The conversion could simply be done like this
enum BitDepth { BIT_8, BIT_16, BIT_32 };
//BIT_8/BIT_16 are WAVE_FORMAT_PCM, BIT_32 is WAVE_FORMAT_IEEE_FLOAT
vector<float> * ConvertToFloat(const char *pSamples, int len, BitDepth bitDepth){
const unsigned char cByteMax = 255;
const unsigned char cByteHalf = 128;
const unsigned int cShortMax = 32768;
const short * pSigned16; //16 bit
const unsigned char * pUnsigned8;
const float * pFloat32;
vector<float> * pvConvertedSamples = new vector<float>(len);
switch (bitDepth) {
case BitDepth::BIT_8: //unsigned byte
pUnsigned8 = reinterpret_cast<const unsigned char*>(pSamples);
for (int i = 0; i < len; i++) {
pvConvertedSamples ->at(i) = pUnsigned8[i] == cByteMax ? 1.0f
: pUnsigned8[i] == cByteHalf ? 0.0f
: static_cast<float>(pUnsigned8[i] - cByteHalf)/cByteHalf;
}
break;
case BitDepth::BIT_16://signed short
pSigned16 = reinterpret_cast<const short*>(pSamples);
for (int i = 0; i < len; i++) {
pvConvertedSamples ->at(i) = static_cast<float>(pSigned16[i])/cShortMax;
}
break;
case BitDepth::BIT_32://floating point
pFloat32 = reinterpret_cast<const float*>(pSamples);
//just copy array to vector, no conversion is necessary
for (int i = 0; i < len; i++) {
pvConvertedSamples ->at(i) = pFloat32[i];
}
default:
break;
}
return pvConvertedSamples;
}
Before we start iterating through the samples, we need to know how many samples in total we have and how wide in pixels our generated waveform is going to be.
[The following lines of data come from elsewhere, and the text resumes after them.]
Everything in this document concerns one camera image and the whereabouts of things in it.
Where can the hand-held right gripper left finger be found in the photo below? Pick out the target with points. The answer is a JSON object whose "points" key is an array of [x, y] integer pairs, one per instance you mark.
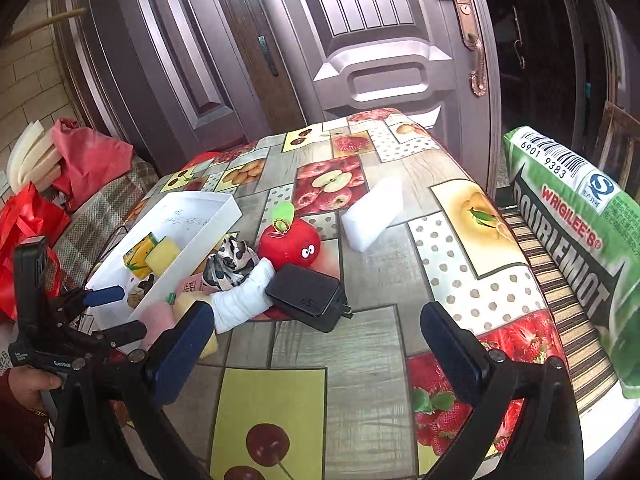
{"points": [[192, 335]]}

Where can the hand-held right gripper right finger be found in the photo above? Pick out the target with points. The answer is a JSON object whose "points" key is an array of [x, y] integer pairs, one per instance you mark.
{"points": [[442, 332]]}

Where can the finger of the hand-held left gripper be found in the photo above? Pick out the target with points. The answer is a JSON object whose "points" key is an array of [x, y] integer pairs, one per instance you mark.
{"points": [[105, 295], [122, 332]]}

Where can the pink and yellow sponge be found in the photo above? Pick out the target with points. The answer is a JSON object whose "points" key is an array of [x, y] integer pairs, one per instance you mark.
{"points": [[186, 303]]}

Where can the pink soft sponge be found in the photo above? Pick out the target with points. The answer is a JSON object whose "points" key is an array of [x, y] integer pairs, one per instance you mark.
{"points": [[157, 322]]}

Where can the white bag with fruit print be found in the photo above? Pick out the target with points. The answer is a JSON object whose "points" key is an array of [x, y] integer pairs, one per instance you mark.
{"points": [[192, 210]]}

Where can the red apple plush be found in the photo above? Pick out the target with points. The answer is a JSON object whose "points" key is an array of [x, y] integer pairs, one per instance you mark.
{"points": [[287, 247]]}

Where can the white foam block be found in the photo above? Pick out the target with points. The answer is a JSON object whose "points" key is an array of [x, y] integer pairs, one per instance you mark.
{"points": [[372, 215]]}

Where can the person's left forearm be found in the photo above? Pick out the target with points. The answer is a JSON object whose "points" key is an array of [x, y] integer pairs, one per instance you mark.
{"points": [[20, 440]]}

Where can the brown soft toy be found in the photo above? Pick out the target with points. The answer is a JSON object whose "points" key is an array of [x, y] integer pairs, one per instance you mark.
{"points": [[137, 296]]}

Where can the person's left hand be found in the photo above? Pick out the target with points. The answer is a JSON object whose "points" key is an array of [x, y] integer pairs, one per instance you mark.
{"points": [[30, 387]]}

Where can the pink small packet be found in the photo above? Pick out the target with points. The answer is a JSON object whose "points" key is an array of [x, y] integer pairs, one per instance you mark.
{"points": [[190, 287]]}

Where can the yellow drink packet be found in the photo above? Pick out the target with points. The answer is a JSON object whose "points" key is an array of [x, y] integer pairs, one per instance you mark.
{"points": [[136, 256]]}

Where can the white plastic packet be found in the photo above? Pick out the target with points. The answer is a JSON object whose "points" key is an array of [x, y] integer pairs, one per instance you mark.
{"points": [[237, 305]]}

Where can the black and white scrunchie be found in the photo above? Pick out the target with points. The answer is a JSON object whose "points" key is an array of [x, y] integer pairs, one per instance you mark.
{"points": [[225, 265]]}

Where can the red plastic bag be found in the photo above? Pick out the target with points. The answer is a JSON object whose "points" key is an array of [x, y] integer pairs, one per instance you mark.
{"points": [[25, 220]]}

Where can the plaid blanket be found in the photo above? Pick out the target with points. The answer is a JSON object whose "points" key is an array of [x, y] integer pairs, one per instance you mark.
{"points": [[100, 210]]}

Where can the fruit print tablecloth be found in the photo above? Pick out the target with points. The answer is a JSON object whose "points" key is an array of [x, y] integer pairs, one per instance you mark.
{"points": [[370, 280]]}

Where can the black power charger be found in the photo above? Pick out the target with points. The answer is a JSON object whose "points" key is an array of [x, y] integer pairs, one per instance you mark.
{"points": [[302, 295]]}

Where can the pink plastic bag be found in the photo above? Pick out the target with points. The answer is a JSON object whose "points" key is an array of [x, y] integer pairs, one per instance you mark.
{"points": [[90, 160]]}

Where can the cream foam strips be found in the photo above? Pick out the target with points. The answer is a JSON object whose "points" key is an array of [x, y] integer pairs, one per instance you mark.
{"points": [[30, 155]]}

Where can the green printed pillow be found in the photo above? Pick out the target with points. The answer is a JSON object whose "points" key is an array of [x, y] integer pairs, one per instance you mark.
{"points": [[575, 240]]}

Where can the grey panelled door leaf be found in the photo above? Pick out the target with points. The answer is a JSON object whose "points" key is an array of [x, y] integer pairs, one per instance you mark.
{"points": [[150, 50]]}

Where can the wooden chair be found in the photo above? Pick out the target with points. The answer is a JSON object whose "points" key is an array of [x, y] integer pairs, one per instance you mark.
{"points": [[615, 130]]}

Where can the wooden stick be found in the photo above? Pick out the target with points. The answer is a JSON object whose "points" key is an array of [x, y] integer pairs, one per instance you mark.
{"points": [[50, 21]]}

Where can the grey metal door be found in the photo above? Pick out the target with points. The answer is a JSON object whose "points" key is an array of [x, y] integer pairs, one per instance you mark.
{"points": [[380, 35]]}

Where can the brown wooden door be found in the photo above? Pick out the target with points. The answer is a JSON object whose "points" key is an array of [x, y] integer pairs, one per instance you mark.
{"points": [[250, 10]]}

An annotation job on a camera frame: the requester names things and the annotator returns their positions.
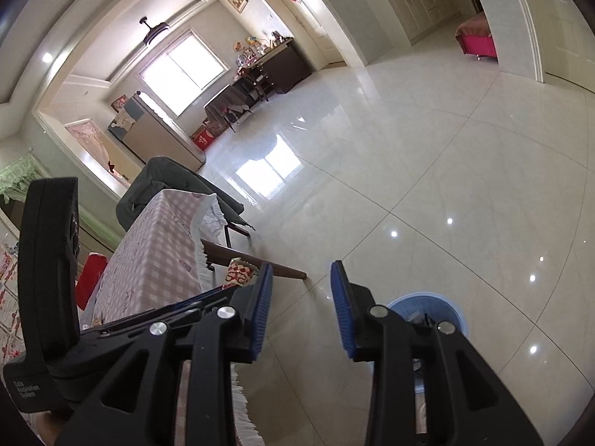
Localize toys on desk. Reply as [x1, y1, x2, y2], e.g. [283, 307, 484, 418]
[232, 31, 294, 64]

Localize brown wooden table leg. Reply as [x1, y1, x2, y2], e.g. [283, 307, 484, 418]
[201, 239, 308, 282]

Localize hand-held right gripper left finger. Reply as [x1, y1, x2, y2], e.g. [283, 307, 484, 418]
[55, 262, 275, 446]

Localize ceiling fan light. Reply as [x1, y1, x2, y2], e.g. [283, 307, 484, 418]
[138, 16, 171, 48]

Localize dark wooden desk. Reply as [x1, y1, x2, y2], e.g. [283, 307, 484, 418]
[259, 37, 313, 96]

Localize table with grey cloth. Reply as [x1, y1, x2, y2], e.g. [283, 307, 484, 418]
[204, 84, 257, 133]

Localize green door curtain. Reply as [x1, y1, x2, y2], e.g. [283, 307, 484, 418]
[0, 155, 39, 203]

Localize wooden chair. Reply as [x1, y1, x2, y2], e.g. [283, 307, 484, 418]
[239, 67, 273, 103]

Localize white cabinets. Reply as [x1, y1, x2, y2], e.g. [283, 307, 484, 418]
[380, 0, 459, 41]

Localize pink bed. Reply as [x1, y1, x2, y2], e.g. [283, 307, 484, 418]
[454, 11, 498, 64]

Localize pink checked tablecloth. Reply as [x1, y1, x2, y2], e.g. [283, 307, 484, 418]
[78, 189, 262, 446]

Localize wall of certificates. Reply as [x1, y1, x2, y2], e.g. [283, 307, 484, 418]
[0, 237, 27, 369]

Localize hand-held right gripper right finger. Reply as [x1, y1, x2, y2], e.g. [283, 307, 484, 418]
[329, 260, 544, 446]

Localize pink curtain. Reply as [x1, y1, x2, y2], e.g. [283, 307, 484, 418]
[64, 120, 132, 187]

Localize window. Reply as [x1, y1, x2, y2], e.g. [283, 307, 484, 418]
[139, 32, 229, 116]

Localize red and white box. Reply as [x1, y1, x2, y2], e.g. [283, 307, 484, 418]
[223, 258, 259, 287]

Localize grey covered chair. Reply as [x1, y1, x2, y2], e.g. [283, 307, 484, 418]
[116, 156, 254, 239]

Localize red chair cover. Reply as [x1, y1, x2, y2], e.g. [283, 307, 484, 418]
[75, 253, 109, 311]

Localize red cardboard box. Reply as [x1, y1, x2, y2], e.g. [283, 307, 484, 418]
[190, 125, 219, 152]

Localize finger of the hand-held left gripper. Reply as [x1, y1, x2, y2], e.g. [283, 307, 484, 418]
[80, 285, 243, 334]

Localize refrigerator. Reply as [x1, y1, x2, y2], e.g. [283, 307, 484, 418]
[107, 91, 206, 172]

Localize blue trash bin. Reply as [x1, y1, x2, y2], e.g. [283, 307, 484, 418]
[386, 291, 468, 446]

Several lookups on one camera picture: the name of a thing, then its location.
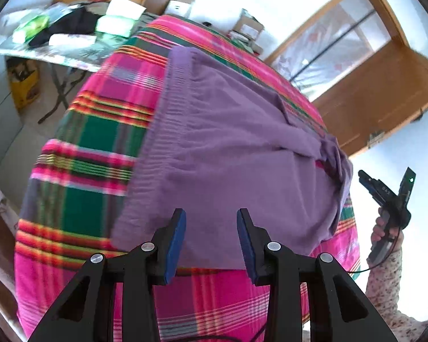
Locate white flat box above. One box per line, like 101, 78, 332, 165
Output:
106, 0, 148, 21

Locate right hand-held gripper cable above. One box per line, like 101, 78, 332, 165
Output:
350, 226, 405, 275

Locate translucent patterned curtain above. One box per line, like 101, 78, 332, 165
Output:
271, 0, 393, 97

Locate person's right hand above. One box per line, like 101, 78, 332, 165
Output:
370, 215, 388, 244

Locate black cloth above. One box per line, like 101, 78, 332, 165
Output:
29, 7, 101, 48

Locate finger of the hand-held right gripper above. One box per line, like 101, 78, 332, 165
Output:
358, 170, 385, 206

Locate folding table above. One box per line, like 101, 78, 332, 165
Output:
0, 2, 158, 125

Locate brown cardboard box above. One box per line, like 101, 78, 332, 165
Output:
232, 8, 265, 40

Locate purple fleece pants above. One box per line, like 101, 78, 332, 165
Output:
110, 46, 354, 269

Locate wooden door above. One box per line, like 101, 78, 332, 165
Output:
312, 41, 428, 159

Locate black pole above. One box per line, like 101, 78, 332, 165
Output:
292, 9, 375, 79

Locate white paper roll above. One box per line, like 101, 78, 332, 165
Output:
48, 33, 98, 48

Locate pink green plaid blanket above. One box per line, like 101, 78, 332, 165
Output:
14, 14, 361, 342

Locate yellow bag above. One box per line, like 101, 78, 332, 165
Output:
6, 59, 42, 112

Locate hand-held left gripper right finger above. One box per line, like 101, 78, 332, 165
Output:
236, 207, 396, 342

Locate person's right forearm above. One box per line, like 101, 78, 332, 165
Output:
364, 247, 428, 342

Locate white plastic bag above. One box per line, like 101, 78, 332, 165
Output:
0, 3, 63, 34

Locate green white plastic packet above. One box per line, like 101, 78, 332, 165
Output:
13, 14, 51, 43

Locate white cardboard box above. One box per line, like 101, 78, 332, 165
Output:
164, 0, 197, 17

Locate green tissue pack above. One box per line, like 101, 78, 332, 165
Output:
96, 14, 137, 38

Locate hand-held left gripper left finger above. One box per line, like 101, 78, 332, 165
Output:
28, 207, 187, 342

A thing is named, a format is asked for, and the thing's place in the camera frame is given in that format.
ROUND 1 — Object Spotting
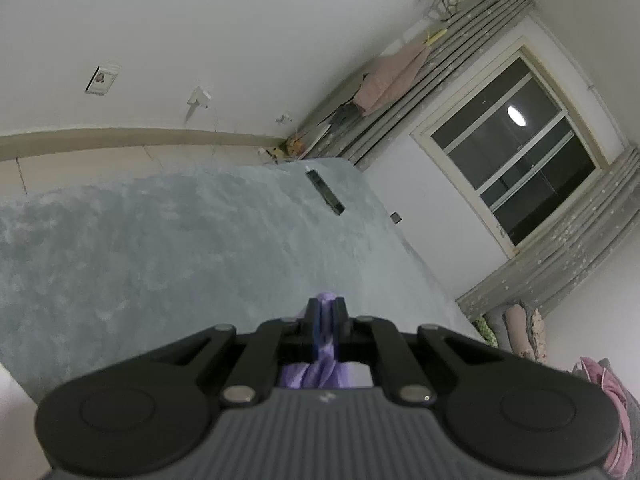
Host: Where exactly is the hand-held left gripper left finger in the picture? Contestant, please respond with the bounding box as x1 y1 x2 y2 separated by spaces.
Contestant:
152 298 321 405

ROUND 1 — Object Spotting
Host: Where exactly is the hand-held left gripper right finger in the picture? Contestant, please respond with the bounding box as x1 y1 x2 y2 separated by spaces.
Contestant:
331 298 501 406

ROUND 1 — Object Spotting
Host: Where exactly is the purple garment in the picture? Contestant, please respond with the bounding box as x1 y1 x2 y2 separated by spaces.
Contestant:
280 290 373 391

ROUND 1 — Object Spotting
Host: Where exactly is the black remote control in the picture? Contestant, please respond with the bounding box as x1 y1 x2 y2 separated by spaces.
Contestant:
305 170 347 217

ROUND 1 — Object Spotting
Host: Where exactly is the green patterned pillow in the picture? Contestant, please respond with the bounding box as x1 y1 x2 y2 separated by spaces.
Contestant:
472 314 501 348

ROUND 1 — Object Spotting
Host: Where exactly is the grey-blue fluffy blanket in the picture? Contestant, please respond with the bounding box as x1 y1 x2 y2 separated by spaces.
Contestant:
0 157 488 406

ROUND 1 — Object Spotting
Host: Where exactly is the white flat board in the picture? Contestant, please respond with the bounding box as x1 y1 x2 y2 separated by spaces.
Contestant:
297 122 333 156

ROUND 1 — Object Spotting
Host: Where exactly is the dark grey hanging garment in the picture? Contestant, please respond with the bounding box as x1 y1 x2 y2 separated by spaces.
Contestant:
327 102 361 129

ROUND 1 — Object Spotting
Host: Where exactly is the window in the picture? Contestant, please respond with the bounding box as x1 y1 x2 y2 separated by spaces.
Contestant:
410 37 628 261

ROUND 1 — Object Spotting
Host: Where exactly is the grey curtain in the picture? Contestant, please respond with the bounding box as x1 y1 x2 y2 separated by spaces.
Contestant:
455 145 640 321
295 0 533 171

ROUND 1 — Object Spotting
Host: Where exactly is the pink striped cloth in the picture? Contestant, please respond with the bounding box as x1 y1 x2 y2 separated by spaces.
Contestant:
572 357 633 478

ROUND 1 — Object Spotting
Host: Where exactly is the white wall plug adapter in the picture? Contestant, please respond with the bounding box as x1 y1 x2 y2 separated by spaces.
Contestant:
186 86 213 122

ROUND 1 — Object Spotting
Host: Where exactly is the white wall socket plate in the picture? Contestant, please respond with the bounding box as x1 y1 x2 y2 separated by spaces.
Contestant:
84 64 122 97

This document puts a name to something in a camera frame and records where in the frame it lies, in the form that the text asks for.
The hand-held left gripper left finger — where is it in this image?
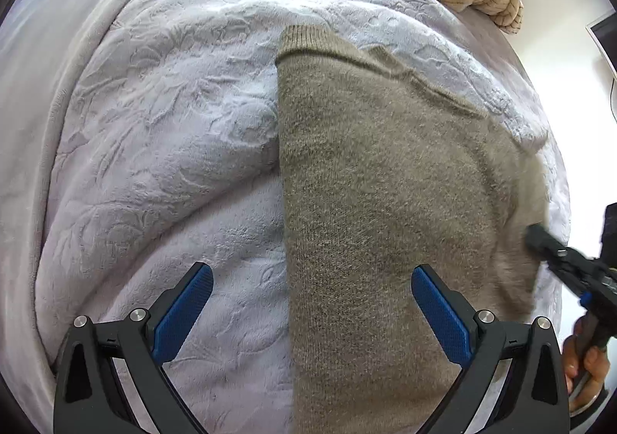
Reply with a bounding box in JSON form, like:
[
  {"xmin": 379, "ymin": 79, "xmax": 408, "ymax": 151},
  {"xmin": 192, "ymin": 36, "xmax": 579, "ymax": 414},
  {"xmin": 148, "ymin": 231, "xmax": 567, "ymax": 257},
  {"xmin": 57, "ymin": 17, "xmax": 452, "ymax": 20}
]
[{"xmin": 53, "ymin": 262, "xmax": 214, "ymax": 434}]

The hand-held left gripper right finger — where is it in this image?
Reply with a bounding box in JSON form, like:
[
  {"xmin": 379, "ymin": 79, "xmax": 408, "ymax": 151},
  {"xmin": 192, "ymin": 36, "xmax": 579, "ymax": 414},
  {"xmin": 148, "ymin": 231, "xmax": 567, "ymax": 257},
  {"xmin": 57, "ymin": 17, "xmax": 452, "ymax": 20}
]
[{"xmin": 411, "ymin": 264, "xmax": 570, "ymax": 434}]

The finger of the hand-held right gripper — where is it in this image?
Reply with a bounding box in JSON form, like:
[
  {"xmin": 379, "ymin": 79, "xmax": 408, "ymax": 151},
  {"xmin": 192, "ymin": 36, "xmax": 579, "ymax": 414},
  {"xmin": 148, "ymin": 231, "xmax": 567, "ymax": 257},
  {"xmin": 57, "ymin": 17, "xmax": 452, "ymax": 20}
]
[{"xmin": 524, "ymin": 223, "xmax": 601, "ymax": 292}]

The beige knit sweater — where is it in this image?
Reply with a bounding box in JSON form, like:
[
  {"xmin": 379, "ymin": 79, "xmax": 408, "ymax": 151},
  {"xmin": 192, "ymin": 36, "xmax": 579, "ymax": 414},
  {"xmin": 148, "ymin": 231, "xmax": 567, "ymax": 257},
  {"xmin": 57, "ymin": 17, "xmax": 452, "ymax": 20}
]
[{"xmin": 276, "ymin": 24, "xmax": 551, "ymax": 434}]

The person's right hand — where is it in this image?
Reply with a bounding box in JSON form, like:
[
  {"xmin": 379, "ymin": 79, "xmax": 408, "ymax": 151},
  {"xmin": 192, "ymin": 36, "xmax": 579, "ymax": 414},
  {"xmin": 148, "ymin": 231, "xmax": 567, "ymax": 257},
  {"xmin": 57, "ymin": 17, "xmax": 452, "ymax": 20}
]
[{"xmin": 561, "ymin": 318, "xmax": 617, "ymax": 412}]

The lavender embossed blanket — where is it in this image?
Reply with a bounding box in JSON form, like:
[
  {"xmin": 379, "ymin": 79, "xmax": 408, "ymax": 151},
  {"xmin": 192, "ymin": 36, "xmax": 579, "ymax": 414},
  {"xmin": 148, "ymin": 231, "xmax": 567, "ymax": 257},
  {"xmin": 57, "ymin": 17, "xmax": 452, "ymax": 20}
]
[{"xmin": 0, "ymin": 0, "xmax": 573, "ymax": 434}]

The white-framed monitor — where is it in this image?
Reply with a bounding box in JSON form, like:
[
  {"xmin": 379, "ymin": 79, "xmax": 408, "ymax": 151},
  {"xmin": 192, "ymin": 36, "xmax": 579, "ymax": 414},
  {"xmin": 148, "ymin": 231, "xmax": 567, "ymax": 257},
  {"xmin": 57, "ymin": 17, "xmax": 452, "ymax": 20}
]
[{"xmin": 585, "ymin": 12, "xmax": 617, "ymax": 78}]
This is important because this will allow us to compute a samples per waveform line metrics. For instance, if our file consists of 96000 samples and our generated waveform is 800 pixels wide, then 96000 / 800 = 120 samples per waveform line(let's call this X), which means that we have to process 120 samples for every waveform line (1 pixel wide). In general, this metrics won't be an integer so you have to be decide what to do in such a case. If X=120,5 we could decide to alternate between 120 and 121 samples for consecutive waveform lines (so X will vary between 120 and 121 samples). If we don't take this into consideration, we'll either run out of samples before we draw the entire length of our waveform or draw the entire waveform before processing all the samples. This process can't be 100% accurate but you have to come up with a solution that's good enough for you.
For every waveform line (1 pixel wide), iterate through X samples, and find the peak values among both positive and negative samples (2 peak values for every waveform line). The heignt of this waveform line is simply given as (waveform_height * postive_peak_value)/2 and (waveform_height * negative_peak_value)/2 respectively. This assumes that the samples are in [-1 +1] range (step #2).
Note that stereo files are interleaved, which means that a left channel sample is followed immediately by a right channel sample, followed by a left channel sample and so on.
Hope this help.